◆ **WHAT YOU SHOULD DO**: Your answer should be the exact lines of the data below from the one containing "black left gripper: (415, 240) -> (363, 285)" through the one containing "pink glass upper: (490, 304) stays"; please include nothing else.

◆ **DATA SHOWN**:
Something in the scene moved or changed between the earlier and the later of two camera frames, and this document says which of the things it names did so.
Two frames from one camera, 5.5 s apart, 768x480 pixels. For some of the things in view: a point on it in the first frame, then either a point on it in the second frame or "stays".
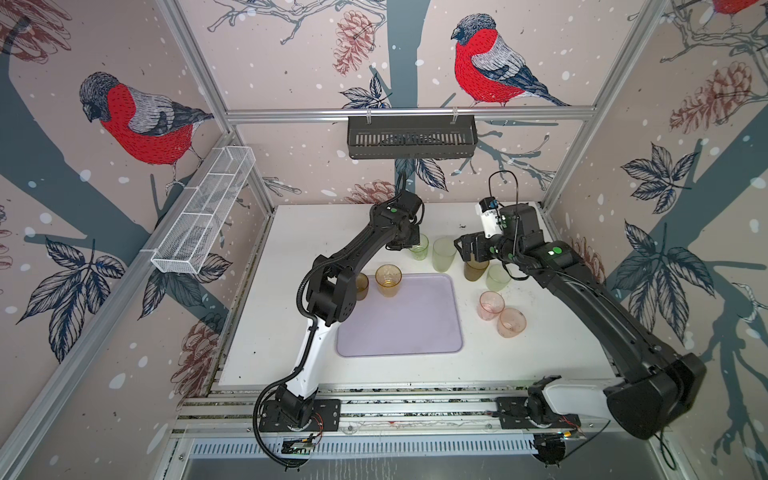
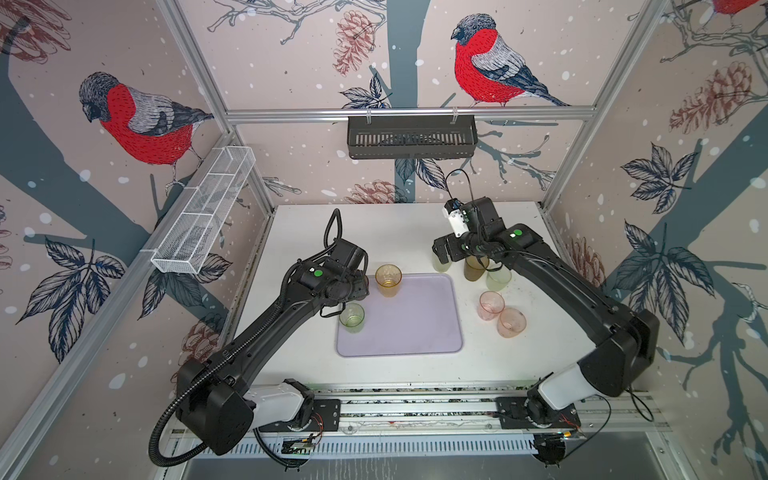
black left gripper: (415, 240) -> (363, 285)
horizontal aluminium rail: (244, 117) stays
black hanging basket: (412, 137) stays
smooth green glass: (420, 250) -> (352, 316)
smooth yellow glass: (388, 277) stays
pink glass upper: (490, 304) stays
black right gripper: (479, 240) -> (441, 250)
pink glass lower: (511, 322) stays
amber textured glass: (474, 270) stays

◆ **SOLUTION TO THE PROBLEM**:
black left gripper: (415, 240) -> (363, 285)
horizontal aluminium rail: (244, 117) stays
black hanging basket: (412, 137) stays
smooth green glass: (420, 250) -> (352, 316)
smooth yellow glass: (388, 277) stays
pink glass upper: (490, 304) stays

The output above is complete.